Пока же Кафка подобен художнику, который никогда не разлучается со своим блокнотом для эскизов, но который не отваживается начать картину. Сами наброски, по меньшей мере если судить о них по «Дневнику», за эти три года не очень многочисленны. Имелись ли они еще где-нибудь — в разных тетрадях или на отдельных листках? Ничто не позволяет это утверждать, поскольку он уничтожил большую часть созданного в эти годы. Наиболее вероятно, однако, что не было ничего или почти ничего. По меньшей мере до 1912 года, когда 16 марта он запишет: «Суббота. Снова ободрился. Снова я ловлю себя как мяч, который падает и который ловишь во время его падения. Завтра, сегодня начну более крупную работу, которая просто должна быть мне по плечу. Я не отступлюсь от нее, пока хватит сил. Лучше бессонница, чем такое существование». 9 мая он записывает вновь: «Как я, несмотря на все тревоги, держусь за свой роман — совсем как скульптурная фигура, которая смотрит вдаль, держась на глыбе». Речь идет об американском романе, о первой версии того, что шесть месяцев спустя станет «Пропавшим без вести». Он напишет около двухсот страниц, которые отбросит, а в письме Фелице Бауэр в марте 1913 года квалифицирует этот первый вариант как «абсолютно непригодный».
«Дневник» все же кое-как выполняет свое назначение в течение долгих месяцев застоя. Впрочем, это было небезопасным предприятием. Письмо закрепляет реальность, оно сгущает то, что было текучим, запечатлевая конфликты, оно рискует сделать их бесповоротными. Кафка это знает и говорит об этом. В тот день, когда он с яростью записал в своем «Дневнике» пренебрежительные отзывы, сделанные его отцом о Максе Броде и об Исхаке Лёви, он добавляет: «Я не должен был писать это, так как от писания я буквально погрузился в ненависть к своему отцу, ненависть, к которой, впрочем, он не дал повода и которая, по меньшей мере в том, что касается Лёви, не вязалась со словами, которые я приписал отцу, и которая еще больше усиливается от того, что я не могу больше вспомнить, что же было действительно злобного в его вчерашнем поведении».
Именно «Дневник» придает форму ненависти, которую он питает к своим близким. Эта ненависть родилась не накануне, но оставалась скрытой, невысказанной. Запечатленная же в письме, она стала бесповоротной.

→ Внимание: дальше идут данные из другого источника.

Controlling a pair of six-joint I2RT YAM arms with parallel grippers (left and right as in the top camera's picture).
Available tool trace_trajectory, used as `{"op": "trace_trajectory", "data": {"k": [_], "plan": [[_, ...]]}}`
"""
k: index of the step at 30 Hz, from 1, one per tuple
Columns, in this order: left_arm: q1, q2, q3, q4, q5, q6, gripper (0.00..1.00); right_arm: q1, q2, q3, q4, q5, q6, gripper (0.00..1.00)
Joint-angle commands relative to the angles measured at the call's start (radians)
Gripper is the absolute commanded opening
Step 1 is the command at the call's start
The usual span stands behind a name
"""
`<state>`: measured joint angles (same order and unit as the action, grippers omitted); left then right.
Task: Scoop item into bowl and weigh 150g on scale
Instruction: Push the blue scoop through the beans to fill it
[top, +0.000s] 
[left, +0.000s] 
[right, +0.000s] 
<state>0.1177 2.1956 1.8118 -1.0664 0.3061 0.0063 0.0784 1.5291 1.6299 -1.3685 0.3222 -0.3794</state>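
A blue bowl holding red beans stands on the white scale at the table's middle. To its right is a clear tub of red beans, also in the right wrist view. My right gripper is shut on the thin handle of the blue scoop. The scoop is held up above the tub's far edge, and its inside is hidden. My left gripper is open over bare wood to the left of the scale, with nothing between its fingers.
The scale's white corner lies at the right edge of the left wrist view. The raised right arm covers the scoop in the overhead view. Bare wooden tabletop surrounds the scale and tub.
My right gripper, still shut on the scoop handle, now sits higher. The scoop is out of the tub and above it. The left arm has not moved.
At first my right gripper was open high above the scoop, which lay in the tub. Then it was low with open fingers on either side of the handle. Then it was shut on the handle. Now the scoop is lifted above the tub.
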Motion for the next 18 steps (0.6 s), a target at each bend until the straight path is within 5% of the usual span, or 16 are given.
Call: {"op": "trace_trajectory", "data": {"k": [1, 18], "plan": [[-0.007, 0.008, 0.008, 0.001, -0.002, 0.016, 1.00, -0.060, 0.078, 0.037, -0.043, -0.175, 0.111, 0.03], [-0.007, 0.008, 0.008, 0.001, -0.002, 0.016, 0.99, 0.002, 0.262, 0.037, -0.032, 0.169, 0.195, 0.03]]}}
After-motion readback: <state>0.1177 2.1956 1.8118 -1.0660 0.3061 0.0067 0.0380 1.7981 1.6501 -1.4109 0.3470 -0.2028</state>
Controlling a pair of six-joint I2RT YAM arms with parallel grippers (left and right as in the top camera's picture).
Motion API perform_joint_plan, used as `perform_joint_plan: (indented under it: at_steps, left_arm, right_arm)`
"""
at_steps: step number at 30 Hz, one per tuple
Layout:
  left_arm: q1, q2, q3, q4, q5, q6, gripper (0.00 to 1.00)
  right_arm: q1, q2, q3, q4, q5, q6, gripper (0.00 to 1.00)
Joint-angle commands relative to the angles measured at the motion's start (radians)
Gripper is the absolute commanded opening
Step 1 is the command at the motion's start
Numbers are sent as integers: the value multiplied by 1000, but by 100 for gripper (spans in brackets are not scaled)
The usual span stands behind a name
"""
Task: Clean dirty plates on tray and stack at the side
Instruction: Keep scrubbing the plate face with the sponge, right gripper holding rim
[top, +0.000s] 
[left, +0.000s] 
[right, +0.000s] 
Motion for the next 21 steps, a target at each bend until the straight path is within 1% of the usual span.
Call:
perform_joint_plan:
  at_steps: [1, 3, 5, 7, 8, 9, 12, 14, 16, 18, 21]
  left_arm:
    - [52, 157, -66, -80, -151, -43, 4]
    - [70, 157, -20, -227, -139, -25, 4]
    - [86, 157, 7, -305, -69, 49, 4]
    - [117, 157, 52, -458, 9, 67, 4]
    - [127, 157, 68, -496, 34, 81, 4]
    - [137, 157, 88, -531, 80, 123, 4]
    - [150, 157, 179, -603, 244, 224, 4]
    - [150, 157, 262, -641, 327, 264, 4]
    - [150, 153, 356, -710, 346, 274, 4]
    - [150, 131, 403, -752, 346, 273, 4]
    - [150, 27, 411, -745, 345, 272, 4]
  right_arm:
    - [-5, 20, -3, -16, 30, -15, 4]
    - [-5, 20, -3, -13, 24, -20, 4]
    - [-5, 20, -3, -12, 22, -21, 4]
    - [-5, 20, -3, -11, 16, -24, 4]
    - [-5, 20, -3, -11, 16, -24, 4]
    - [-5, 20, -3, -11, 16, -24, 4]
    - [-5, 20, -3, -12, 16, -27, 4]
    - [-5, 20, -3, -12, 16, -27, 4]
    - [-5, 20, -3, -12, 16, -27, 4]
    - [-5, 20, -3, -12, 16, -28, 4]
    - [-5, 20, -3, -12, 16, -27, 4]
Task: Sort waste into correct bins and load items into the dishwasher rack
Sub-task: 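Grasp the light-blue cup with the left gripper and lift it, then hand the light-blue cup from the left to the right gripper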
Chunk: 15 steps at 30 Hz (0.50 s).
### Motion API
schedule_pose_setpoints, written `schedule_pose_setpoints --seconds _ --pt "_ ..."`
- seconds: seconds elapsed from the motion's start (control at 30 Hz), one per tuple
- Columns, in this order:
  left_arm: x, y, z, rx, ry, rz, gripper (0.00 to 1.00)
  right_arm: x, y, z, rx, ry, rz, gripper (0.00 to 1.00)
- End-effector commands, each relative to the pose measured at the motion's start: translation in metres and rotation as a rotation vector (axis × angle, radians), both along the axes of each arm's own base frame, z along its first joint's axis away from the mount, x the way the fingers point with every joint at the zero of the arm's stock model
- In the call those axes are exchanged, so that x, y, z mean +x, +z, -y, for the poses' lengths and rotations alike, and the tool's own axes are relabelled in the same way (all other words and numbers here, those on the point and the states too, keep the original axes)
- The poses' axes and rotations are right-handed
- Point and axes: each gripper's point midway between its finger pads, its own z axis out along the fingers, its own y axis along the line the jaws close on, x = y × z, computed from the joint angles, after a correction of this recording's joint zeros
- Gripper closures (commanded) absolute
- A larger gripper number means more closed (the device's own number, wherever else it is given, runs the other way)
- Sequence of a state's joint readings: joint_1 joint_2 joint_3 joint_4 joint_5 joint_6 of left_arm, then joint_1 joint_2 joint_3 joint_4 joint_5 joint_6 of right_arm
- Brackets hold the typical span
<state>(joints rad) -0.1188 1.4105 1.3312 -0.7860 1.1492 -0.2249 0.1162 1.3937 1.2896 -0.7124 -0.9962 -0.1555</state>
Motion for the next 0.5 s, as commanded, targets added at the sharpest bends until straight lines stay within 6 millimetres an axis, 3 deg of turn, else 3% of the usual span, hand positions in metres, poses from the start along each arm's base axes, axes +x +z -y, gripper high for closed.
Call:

Другая опасность, несомненно, была еще более серьезной. «Дневник» в основном предназначался для того, чтобы дать толчок литературной деятельности Кафки, обратить его взгляд к действительности. Но этот замысел терпит крах: литературное творчество не возрождается, а вместо встречи с внешним миром его глазам открывается зрелище самого себя. Таким образом, склонность к интроверсии, существовавшая всегда, усилилась. Кафка замечает это и приходит в отчаяние: «Сегодня после полудня, — пишет он однажды, — боль из-за моего одиночества охватила меня так пронзительно и круто, что я отметил: таким путем растрачивается сила, которую я обретаю благодаря писанию и которая предназначалась мною, во всяком случае, не для этого». И месяц спустя: «Сейчас, как уже сегодня пополудни, я испытываю горячее желание изгнать из себя при помощи письма состояние страха и, поскольку страх этот исходит из глубины меня самого, вогнать его в глубину бумаги или описать его таким образом, чтобы я мог полностью ассимилировать это описание с самим собой». А затем добавляет: «Речь здесь не идет о художественном желании».